Recently I read an article by TAP: Taxpayers Against Poverty. Below is the foreword to its publication: The Nicolson Report: The Poverty Scandal (16.02.2026):
Foreword
This report is written in the shadow — and the spirit — of late Rev Paul Nicolson*, the founder of Taxpayers Against Poverty.
Paul spent his life insisting on a simple, uncomfortable truth: that poverty in a wealthy country is not inevitable, and that allowing it to persist is a moral failure and an economic folly. He believed that public policy should be judged not by rhetoric or intent, but by its impact on the lives of the poorest. That conviction runs through every page of this report.
The Nicolson Report: The Poverty Scandal sets out the reality the UK now faces. Millions of people are living with unnecessary financial hardship. Families are pushed into insecurity not because resources are lacking, but because choices have been made — repeatedly — to tolerate a system that over-taxes work, under-taxes wealth, and under-invests in the public services and infrastructure that make prosperity possible.

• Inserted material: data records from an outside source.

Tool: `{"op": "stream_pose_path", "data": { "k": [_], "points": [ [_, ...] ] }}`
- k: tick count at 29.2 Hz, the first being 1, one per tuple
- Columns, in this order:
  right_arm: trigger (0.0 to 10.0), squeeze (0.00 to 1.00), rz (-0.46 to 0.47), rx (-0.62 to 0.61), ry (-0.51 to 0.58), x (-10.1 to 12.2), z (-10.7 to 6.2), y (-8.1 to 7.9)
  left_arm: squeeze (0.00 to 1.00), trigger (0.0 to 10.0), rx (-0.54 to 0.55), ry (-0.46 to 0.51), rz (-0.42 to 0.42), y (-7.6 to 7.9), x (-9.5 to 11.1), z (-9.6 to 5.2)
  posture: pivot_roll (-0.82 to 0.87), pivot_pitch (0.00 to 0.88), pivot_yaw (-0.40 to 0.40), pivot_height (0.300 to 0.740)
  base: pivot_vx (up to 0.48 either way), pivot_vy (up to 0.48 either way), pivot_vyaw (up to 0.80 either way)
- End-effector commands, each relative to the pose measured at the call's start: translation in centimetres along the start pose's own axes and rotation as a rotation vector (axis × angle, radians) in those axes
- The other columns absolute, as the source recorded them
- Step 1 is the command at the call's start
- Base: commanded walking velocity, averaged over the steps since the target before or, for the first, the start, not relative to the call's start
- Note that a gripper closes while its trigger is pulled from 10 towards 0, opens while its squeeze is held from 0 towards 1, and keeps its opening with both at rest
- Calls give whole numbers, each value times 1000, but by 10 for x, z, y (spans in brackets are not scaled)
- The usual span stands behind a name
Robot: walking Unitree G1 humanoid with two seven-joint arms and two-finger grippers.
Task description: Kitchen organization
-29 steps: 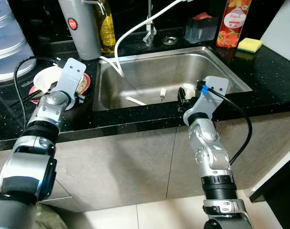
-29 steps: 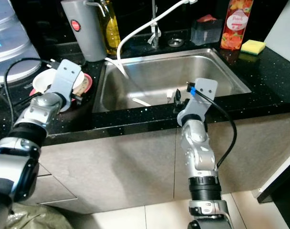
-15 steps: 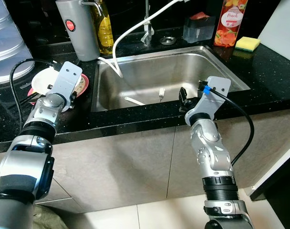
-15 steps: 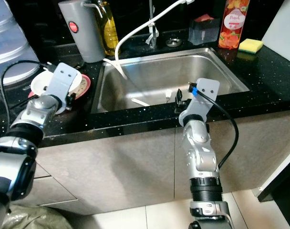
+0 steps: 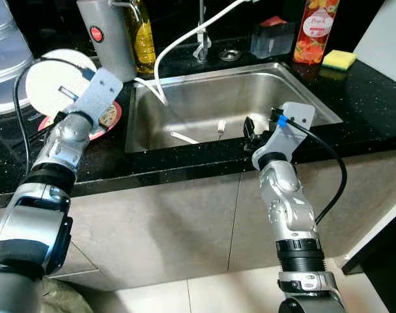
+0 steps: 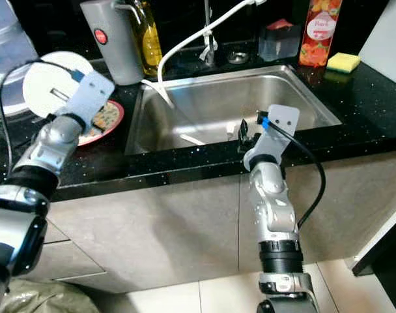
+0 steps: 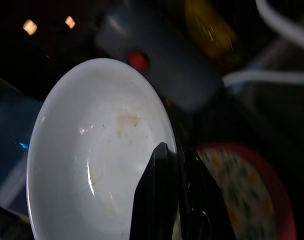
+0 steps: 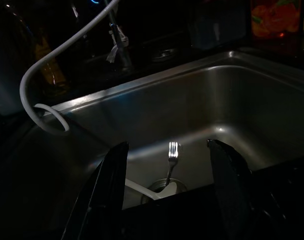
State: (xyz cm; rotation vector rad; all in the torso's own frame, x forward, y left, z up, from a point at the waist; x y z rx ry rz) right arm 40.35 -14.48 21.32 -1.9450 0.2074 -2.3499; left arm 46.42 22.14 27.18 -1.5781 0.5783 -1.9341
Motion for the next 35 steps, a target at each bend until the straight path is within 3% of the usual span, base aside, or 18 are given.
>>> {"op": "stream_pose_path", "data": {
  "k": [1,5,6,7,9,10,12,14,16,18,24,25,28,29,33,34,35],
  "points": [
    [10000,0,1,17,6,3,3,-5,0,10000,7,116,-51,4,28,0,2,0,94,740,0,0,0],
    [10000,0,-11,25,14,4,3,-5,0,10000,-48,214,-100,18,50,-4,0,0,98,740,0,0,0],
    [10000,0,-5,-8,10,3,3,4,0,10000,-164,313,-151,47,73,-16,1,0,89,740,0,0,0],
    [10000,0,-5,-8,10,3,3,4,0,10000,-164,313,-151,47,73,-16,1,0,89,740,0,0,0],
    [10000,0,1,-28,9,4,3,10,0,10000,-258,385,-171,71,90,-29,0,0,87,740,0,0,0],
    [10000,0,-16,-19,30,10,4,11,0,10000,-329,440,-128,94,100,-44,-8,0,101,740,0,0,0],
    [10000,0,-20,-15,35,12,4,11,0,10000,-343,454,-117,100,102,-47,-8,0,101,740,0,0,0],
    [10000,0,-24,-29,55,19,5,16,0,10000,-355,492,-42,112,105,-55,-10,0,108,740,0,0,0],
    [10000,0,-18,-66,71,25,5,27,0,10000,-353,507,-23,122,108,-58,-13,0,107,740,0,0,0],
    [10000,0,-16,-78,76,28,6,31,0,10000,-354,510,-23,125,110,-59,-13,0,107,740,0,0,0],
    [10000,0,-74,-160,193,71,10,56,0,10000,-343,501,-80,128,118,-60,-51,0,122,740,0,0,0],
    [10000,0,-121,-230,244,87,8,72,0,10000,-345,502,-68,129,118,-61,-52,0,111,740,0,0,0],
    [10000,0,-202,-283,301,101,3,81,0,10000,-337,504,-58,128,117,-60,-51,0,104,740,0,0,0],
    [10000,0,-300,-297,362,113,-1,83,0,10000,-316,499,-57,124,116,-58,-53,0,106,740,0,0,0],
    [10000,0,-298,-227,332,107,2,73,0,10000,-293,483,-56,120,112,-55,-58,0,109,740,0,0,0],
    [10000,0,-262,-203,303,99,4,68,0,10000,-291,481,-49,121,110,-56,-60,0,108,740,0,0,0],
    [10000,0,-222,-143,247,82,5,52,0,10000,-300,488,-10,124,108,-58,-56,0,100,740,0,0,0]
  ]
}}
Point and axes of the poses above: a point about 5 cm out from each wrist's last joint towards the gripper, its own z axis pointing out of the wrist towards the gripper, its own x axis along the axis of the wrist's last joint, y = z × x, the point moved 6 cm from there along z, pointing out of the wrist towards the gripper, and after that the axes turned 1 degree about -z, right-handed, at the moved point
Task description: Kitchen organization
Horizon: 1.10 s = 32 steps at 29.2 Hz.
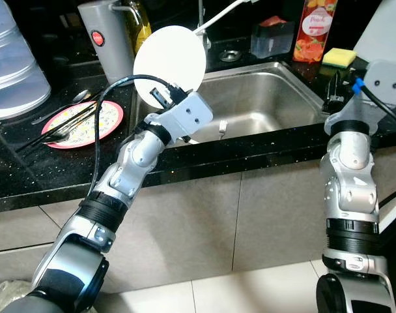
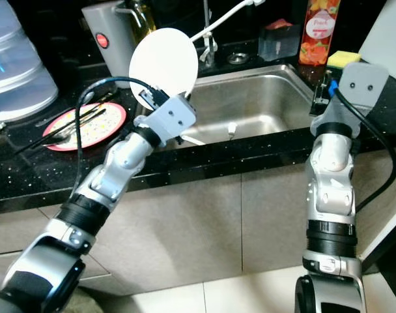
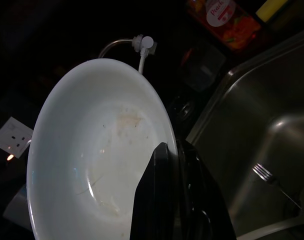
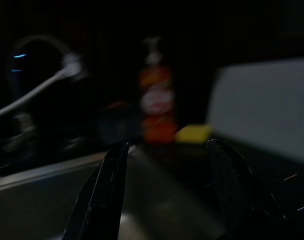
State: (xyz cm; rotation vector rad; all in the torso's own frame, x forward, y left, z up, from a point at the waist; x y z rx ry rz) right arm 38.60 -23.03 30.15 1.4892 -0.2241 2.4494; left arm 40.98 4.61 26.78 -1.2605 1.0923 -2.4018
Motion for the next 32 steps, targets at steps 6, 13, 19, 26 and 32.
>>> {"op": "stream_pose_path", "data": {
  "k": [6,13,19,26,32],
  "points": [
    [10000,0,144,259,-158,-33,-32,-72,0,10000,-26,-55,-13,9,-14,-9,-34,0,77,740,0,0,0],
    [10000,0,186,365,-150,-28,-40,-103,0,10000,-163,38,28,50,5,-21,-26,0,60,740,0,0,0],
    [10000,0,184,373,-141,-26,-36,-100,0,10000,-237,86,34,72,18,-32,-4,0,43,740,0,0,0],
    [10000,0,622,314,-229,-24,-33,-94,0,10000,-208,61,17,69,15,-33,6,0,43,740,0,0,0],
    [10000,0,726,350,-246,-20,-35,-99,0,10000,-203,56,7,69,16,-34,4,0,50,740,0,0,0]
  ]
}}
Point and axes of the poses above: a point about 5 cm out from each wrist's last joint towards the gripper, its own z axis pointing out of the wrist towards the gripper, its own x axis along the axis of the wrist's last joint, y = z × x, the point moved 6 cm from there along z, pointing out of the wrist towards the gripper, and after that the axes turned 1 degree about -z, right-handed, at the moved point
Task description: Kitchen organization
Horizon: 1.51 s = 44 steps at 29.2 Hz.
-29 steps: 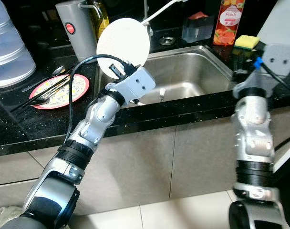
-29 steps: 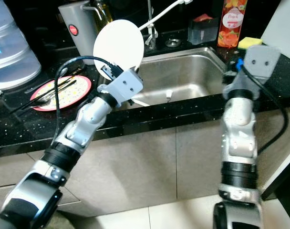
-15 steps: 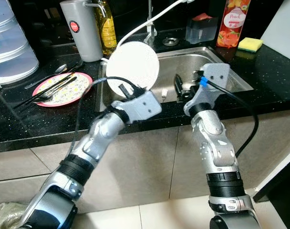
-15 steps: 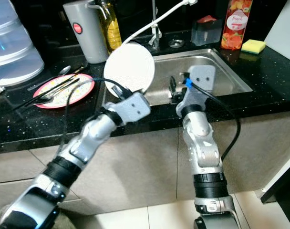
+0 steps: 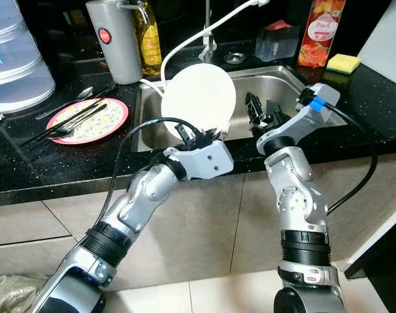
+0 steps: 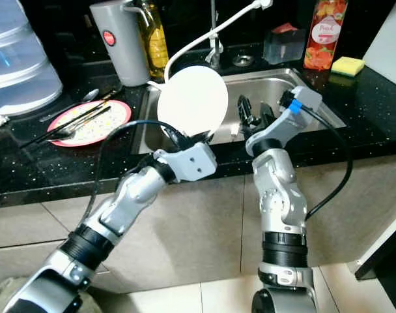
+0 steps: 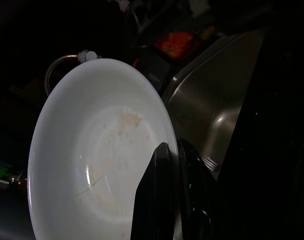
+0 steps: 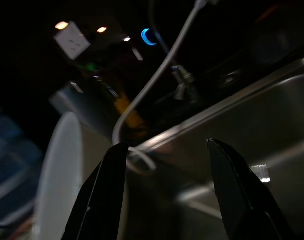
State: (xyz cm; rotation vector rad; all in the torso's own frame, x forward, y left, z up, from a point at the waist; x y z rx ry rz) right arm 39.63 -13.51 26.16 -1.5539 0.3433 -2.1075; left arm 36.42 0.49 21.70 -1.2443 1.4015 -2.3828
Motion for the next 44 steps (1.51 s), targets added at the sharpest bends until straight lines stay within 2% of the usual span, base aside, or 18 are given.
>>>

This report is not about blame. It is about responsibility — and about evidence. Poverty benefits no one. It damages health, weakens productivity, increases pressure on public services and limits opportunity for the next generation. We all pay the price.

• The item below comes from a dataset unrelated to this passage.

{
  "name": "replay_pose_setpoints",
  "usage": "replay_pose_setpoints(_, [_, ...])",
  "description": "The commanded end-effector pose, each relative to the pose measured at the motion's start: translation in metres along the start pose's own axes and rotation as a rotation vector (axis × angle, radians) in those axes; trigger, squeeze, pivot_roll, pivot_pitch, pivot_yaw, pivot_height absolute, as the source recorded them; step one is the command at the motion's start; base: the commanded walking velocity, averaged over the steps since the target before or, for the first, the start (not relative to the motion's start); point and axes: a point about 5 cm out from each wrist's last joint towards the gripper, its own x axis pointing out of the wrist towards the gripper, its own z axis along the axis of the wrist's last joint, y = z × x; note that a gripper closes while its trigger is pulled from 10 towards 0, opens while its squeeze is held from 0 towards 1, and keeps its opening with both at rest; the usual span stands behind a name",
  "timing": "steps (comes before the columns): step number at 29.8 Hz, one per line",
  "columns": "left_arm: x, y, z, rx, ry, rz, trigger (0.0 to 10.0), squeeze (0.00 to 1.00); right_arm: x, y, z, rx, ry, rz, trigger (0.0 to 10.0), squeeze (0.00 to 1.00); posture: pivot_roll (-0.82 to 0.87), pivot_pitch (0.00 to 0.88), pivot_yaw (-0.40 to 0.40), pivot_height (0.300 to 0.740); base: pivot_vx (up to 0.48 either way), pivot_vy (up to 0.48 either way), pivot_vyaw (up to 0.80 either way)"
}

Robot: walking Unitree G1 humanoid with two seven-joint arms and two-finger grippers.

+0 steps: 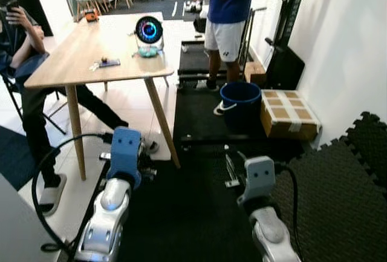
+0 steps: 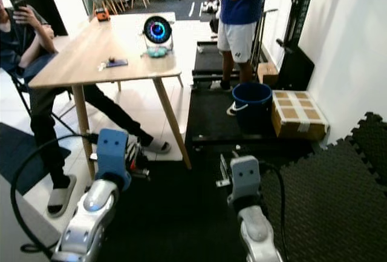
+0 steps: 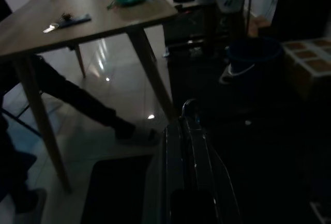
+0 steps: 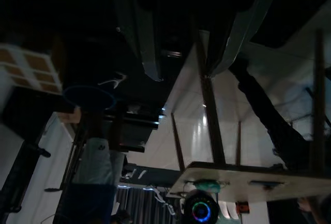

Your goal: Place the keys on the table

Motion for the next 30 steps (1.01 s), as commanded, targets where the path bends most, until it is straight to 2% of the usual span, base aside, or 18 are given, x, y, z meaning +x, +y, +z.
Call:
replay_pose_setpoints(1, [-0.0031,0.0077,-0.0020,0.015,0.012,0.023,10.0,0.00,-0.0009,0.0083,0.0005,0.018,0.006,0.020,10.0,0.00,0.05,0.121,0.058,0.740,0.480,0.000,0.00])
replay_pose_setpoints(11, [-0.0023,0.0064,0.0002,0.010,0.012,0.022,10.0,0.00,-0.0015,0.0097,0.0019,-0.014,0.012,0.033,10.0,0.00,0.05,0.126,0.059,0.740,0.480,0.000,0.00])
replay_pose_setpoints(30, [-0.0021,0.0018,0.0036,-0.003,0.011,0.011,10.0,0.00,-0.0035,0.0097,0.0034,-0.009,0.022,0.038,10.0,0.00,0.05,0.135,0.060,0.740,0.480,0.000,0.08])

But the message of this report is also one of hope. Poverty is not inevitable. With a fairer and more modern tax system, and with sustained investment in education, health, social care and infrastructure, hardship can be reduced and prosperity shared more widely. Wealth in this country has been built on shared foundations. Those foundations now need renewing.
This report calls for bold and determined leadership — grounded in evidence, focused on outcomes, and willing to challenge comfortable assumptions. Ending the poverty scandal is not an act of charity. It is one of the most important economic choices the UK can make.

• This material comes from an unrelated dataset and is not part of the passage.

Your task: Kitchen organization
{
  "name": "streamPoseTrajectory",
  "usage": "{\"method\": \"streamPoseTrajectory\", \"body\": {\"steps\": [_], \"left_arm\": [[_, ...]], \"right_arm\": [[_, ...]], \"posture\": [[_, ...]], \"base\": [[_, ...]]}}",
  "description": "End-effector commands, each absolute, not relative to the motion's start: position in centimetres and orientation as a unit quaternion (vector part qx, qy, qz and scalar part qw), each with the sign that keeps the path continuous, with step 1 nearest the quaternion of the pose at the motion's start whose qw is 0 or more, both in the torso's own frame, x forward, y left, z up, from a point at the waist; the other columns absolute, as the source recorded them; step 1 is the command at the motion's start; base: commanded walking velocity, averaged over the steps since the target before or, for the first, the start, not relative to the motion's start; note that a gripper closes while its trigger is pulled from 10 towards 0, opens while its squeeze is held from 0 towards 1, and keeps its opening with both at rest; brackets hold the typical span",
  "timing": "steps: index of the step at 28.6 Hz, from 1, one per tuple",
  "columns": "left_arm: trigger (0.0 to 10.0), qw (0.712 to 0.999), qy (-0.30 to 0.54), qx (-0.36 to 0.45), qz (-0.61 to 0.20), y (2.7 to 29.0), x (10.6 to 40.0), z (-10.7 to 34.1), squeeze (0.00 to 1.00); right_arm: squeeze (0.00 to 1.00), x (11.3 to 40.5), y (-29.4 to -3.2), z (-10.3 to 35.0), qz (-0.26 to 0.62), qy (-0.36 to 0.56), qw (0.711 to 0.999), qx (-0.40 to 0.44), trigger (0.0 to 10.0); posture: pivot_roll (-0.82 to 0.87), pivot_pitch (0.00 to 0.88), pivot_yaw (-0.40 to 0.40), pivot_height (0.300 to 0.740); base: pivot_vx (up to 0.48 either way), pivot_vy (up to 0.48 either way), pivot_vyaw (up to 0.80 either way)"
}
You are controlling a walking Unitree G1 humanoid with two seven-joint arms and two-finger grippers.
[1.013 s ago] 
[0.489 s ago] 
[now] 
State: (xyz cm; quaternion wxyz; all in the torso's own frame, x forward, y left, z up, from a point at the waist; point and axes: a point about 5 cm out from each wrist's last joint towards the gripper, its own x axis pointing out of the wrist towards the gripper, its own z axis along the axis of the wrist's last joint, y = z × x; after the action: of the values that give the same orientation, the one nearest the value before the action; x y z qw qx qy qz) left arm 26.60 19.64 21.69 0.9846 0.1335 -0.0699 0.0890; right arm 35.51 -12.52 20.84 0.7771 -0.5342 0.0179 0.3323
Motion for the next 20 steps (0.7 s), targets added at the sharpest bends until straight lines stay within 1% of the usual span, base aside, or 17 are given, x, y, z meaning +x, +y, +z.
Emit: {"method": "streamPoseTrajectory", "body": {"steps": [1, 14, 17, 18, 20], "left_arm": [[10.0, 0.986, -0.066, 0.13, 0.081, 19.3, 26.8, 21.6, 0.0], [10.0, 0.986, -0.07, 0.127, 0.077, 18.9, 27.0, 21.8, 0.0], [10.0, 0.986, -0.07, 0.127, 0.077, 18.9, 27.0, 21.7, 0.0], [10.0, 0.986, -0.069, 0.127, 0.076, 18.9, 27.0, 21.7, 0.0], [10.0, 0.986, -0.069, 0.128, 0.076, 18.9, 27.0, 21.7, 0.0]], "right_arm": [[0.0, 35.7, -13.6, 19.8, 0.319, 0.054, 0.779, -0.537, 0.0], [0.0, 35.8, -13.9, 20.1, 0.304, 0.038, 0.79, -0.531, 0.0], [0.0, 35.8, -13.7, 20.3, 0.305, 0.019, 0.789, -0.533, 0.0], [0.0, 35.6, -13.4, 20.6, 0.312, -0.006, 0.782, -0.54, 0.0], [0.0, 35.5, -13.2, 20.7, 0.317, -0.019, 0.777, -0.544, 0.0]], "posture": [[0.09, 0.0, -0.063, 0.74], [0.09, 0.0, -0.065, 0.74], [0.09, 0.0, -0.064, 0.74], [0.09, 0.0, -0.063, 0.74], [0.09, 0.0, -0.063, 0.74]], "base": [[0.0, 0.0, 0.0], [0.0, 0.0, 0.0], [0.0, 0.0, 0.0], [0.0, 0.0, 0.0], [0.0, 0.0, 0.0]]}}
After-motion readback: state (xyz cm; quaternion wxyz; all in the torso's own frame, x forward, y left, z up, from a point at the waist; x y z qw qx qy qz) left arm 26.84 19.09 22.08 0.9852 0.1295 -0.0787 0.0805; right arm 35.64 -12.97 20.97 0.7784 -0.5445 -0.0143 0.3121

To readers of this report — policymakers, campaigners, taxpayers and citizens — the call to action is simple: do not accept poverty as inevitable. Question policies that deepen hardship. Demand fairness in how we raise and use public money. Support solutions that prevent poverty rather than manage its consequences.
Paul Nicolson believed that change begins when people refuse to look away.
This report asks you to do the same.
Tom Burgess
CEO, Taxpayers Against Poverty
I commend the report for your attention and note that many of the points it makes are ones discussed at length in this blog. Taken with the huge amount of information in the reports published by The Joseph Rowntree Foundation and the anti-poverty campaign of The Big Issue led by John Bird (co-founder with Gordon Roddick) there is a solid body of evidence and a determination to progress campaigning to make systemic change to the policies that cause and sustain poverty.
Sadly we live in a society that, to echo the words of John Kenneth Galbraith, has the means but lacks the will to tackle poverty issues. It is a matter of political choice. As a follower of the teaching attributed to Jesus I am of the opinion that campaigning against the underlying causes of poverty should be an imperative for churches. Policy makers must be challenged in robust terms. We need to go beyond providing palliatives and mitigation to the plight of those in poverty or destitution. We should demand radical change. Shades of Jurgen Moltmann and Gustavo Gutierrez!